## PROBLEM TO SOLVE
Beginning with the first line of the material, set down each line exactly as written, up to and including the line with "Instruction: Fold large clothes".

## DATASET EXTRACT

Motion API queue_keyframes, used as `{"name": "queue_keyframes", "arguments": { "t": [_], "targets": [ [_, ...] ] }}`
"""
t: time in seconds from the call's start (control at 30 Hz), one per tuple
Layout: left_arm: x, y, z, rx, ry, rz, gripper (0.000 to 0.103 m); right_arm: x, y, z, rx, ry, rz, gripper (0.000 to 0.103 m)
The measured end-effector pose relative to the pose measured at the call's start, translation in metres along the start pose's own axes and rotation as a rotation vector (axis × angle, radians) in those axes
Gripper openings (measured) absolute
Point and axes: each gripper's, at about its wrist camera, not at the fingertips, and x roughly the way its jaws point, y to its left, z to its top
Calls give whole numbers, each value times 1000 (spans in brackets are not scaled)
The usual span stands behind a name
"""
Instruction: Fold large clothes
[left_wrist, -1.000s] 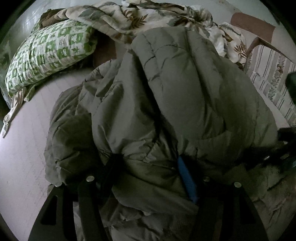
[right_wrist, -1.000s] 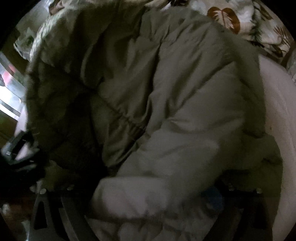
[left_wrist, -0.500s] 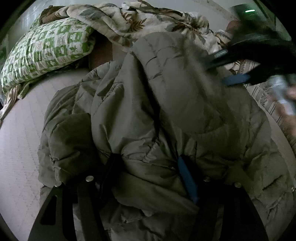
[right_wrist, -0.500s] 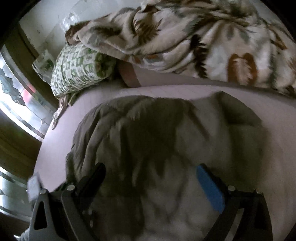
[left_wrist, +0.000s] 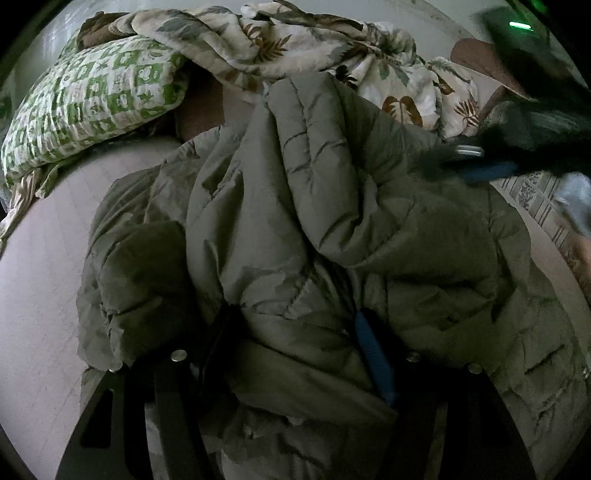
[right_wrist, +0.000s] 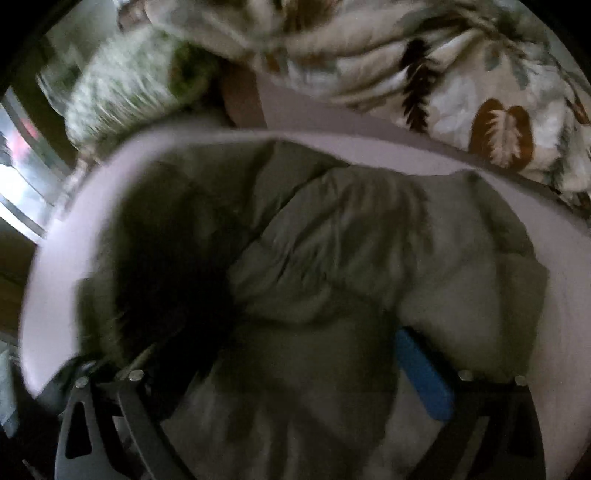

## THE ANSWER
Motion API queue_keyframes, used as `{"name": "queue_keyframes", "arguments": { "t": [_], "targets": [ [_, ...] ] }}`
"""
t: time in seconds from the call's start (control at 30 Hz), one per tuple
Layout: left_arm: x, y, z, rx, ry, rz, gripper (0.000 to 0.103 m); right_arm: x, y, z, rx, ry, rz, gripper (0.000 to 0.103 m)
The measured end-effector pose relative to the pose measured at the call's start, translation in metres along the start pose's own axes and rotation as a rotation vector (axis × angle, radians) in those axes
Gripper openings (measured) absolute
Point and axes: each gripper's, at about its wrist camera, not at the fingertips, and x roughly the way its jaws point, y to its left, z to its top
Calls give whole numbers, each value times 1000 (spans in brackets are not scaled)
The usual span stands behind a name
"""
Instruction: Fold large clothes

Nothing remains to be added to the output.